Work request
Your job is to set down the listing again exactly as it stands.
[[ Collected data open ]]
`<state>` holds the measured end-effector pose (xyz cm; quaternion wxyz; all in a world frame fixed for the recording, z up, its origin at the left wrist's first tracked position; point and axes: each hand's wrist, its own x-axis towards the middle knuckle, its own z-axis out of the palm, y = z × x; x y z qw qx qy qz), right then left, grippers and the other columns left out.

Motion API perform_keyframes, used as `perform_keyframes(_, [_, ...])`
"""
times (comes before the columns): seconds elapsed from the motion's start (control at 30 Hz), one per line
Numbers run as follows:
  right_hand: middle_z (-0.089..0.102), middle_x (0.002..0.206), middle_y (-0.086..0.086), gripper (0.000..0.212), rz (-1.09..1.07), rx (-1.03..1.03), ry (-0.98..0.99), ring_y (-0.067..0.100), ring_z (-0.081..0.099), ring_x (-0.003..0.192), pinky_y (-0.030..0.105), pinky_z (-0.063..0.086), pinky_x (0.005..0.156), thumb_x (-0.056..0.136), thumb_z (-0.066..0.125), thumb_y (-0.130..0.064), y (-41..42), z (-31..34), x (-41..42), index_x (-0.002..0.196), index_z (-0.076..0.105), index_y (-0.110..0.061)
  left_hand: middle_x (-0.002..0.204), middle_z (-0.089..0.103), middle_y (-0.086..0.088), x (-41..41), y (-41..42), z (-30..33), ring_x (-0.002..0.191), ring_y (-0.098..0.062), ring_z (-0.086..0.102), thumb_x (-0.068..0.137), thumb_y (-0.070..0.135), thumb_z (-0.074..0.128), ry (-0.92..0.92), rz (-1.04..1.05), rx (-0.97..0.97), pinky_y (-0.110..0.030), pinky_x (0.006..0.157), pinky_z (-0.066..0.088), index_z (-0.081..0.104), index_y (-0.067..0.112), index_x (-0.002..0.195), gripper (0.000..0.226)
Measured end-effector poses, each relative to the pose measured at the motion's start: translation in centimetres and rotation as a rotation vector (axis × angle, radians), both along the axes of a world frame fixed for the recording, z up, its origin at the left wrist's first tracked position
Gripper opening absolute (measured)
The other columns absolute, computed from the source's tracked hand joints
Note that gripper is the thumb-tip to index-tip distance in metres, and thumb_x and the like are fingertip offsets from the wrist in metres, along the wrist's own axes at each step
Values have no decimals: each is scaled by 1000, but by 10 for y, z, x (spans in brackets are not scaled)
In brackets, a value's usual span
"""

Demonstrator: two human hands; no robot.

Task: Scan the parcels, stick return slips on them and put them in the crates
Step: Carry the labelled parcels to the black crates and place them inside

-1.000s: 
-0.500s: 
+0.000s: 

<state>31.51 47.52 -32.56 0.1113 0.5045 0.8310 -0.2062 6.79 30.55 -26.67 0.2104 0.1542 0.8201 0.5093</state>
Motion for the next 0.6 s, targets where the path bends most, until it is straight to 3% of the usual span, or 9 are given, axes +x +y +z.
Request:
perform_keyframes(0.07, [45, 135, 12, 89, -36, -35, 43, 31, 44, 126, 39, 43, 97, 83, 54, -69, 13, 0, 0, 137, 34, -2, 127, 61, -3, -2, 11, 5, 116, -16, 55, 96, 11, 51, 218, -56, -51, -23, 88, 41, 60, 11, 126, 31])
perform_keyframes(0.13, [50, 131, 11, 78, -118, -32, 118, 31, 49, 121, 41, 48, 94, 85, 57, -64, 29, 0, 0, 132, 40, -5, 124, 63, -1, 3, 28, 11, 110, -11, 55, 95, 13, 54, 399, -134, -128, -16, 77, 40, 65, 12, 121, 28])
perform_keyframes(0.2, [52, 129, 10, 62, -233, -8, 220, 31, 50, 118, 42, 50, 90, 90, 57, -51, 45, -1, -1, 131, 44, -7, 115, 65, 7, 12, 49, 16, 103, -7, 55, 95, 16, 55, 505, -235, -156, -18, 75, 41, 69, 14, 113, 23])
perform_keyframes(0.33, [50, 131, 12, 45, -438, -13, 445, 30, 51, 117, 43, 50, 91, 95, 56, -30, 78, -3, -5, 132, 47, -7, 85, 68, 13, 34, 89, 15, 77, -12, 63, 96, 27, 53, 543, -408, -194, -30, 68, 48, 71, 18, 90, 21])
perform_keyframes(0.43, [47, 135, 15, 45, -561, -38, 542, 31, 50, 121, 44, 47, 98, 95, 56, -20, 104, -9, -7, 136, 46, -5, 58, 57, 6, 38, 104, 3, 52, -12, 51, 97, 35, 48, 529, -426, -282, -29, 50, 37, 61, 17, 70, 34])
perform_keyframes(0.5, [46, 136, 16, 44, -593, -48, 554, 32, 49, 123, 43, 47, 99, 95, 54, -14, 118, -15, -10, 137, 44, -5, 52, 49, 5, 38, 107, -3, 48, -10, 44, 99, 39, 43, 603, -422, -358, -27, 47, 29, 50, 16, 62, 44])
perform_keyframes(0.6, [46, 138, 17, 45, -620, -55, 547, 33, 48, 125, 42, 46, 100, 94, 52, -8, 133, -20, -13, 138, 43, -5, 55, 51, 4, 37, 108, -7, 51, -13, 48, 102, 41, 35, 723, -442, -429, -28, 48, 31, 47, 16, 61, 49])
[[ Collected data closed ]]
Result for this task
`<state>` holds the measured end-effector pose (xyz cm; quaternion wxyz; all in a world frame fixed for the recording, z up, its origin at the left wrist's first tracked position; point and axes: each hand's wrist, its own x-axis towards the middle knuckle, its own z-axis out of the palm, y = z × x; x y z qw qx qy qz), right then left, grippers and the other columns left out.

Motion API perform_keyframes, used as `perform_keyframes(_, [_, ...])`
"""
times (comes before the columns): seconds elapsed from the motion's start (control at 30 Hz), one per line
Numbers run as follows:
  right_hand: middle_z (-0.089..0.102), middle_x (0.002..0.206), middle_y (-0.086..0.086), gripper (0.000..0.212), rz (-1.09..1.07), rx (-1.03..1.03), ry (-0.98..0.99), ring_y (-0.067..0.100), ring_z (-0.081..0.099), ring_x (-0.003..0.192), pinky_y (-0.030..0.105), pinky_z (-0.063..0.086), pinky_x (0.005..0.156), thumb_x (-0.056..0.136), thumb_z (-0.066..0.125), thumb_y (-0.130..0.064), y (-41..42), z (-31..34), x (-41..42), index_x (-0.002..0.196), index_z (-0.076..0.105), index_y (-0.110..0.061)
  left_hand: middle_x (-0.002..0.204), middle_z (-0.089..0.103), middle_y (-0.086..0.088), x (-41..41), y (-41..42), z (-30..33), ring_x (-0.002..0.191), ring_y (-0.098..0.062), ring_z (-0.086..0.102), thumb_x (-0.068..0.137), thumb_y (-0.070..0.135), thumb_z (-0.074..0.128), ry (-0.92..0.92), rz (-1.04..1.05), rx (-0.97..0.97), pinky_y (-0.110..0.030), pinky_x (0.006..0.157), pinky_z (-0.066..0.088), index_z (-0.081..0.104), index_y (-0.067..0.112), index_x (-0.002..0.195), gripper (0.000..0.226)
Measured end-effector poses, each relative to the pose measured at the motion's start: translation in centimetres and rotation as a rotation vector (axis × angle, radians), both along the axes of a world frame fixed for the recording, z up, its origin at the left wrist's first tracked position
Gripper opening absolute (measured)
The other columns absolute, computed from the source's tracked hand joints
Note that gripper is the thumb-tip to index-tip distance in metres, and thumb_x and the like are fingertip offsets from the wrist in metres, along the wrist's own axes at each step
Values have no decimals: each is scaled by 1000, but by 10 for y, z, x (spans in brackets are not scaled)
In brackets, a value's usual span
"""

Demonstrator: two human hands; no robot.

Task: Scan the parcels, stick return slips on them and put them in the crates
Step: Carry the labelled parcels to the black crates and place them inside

-1.000s: 
-0.500s: 
+0.000s: 

<state>31.51 47.52 -32.56 0.1113 0.5045 0.8310 -0.2062 6.79 30.55 -26.67 0.2104 0.1542 0.8201 0.5093</state>
Motion for the next 0.6 s, targets where the path bends most, until it is straight to 3% of the usual span, or 9 are given, axes +x +y +z.
Request:
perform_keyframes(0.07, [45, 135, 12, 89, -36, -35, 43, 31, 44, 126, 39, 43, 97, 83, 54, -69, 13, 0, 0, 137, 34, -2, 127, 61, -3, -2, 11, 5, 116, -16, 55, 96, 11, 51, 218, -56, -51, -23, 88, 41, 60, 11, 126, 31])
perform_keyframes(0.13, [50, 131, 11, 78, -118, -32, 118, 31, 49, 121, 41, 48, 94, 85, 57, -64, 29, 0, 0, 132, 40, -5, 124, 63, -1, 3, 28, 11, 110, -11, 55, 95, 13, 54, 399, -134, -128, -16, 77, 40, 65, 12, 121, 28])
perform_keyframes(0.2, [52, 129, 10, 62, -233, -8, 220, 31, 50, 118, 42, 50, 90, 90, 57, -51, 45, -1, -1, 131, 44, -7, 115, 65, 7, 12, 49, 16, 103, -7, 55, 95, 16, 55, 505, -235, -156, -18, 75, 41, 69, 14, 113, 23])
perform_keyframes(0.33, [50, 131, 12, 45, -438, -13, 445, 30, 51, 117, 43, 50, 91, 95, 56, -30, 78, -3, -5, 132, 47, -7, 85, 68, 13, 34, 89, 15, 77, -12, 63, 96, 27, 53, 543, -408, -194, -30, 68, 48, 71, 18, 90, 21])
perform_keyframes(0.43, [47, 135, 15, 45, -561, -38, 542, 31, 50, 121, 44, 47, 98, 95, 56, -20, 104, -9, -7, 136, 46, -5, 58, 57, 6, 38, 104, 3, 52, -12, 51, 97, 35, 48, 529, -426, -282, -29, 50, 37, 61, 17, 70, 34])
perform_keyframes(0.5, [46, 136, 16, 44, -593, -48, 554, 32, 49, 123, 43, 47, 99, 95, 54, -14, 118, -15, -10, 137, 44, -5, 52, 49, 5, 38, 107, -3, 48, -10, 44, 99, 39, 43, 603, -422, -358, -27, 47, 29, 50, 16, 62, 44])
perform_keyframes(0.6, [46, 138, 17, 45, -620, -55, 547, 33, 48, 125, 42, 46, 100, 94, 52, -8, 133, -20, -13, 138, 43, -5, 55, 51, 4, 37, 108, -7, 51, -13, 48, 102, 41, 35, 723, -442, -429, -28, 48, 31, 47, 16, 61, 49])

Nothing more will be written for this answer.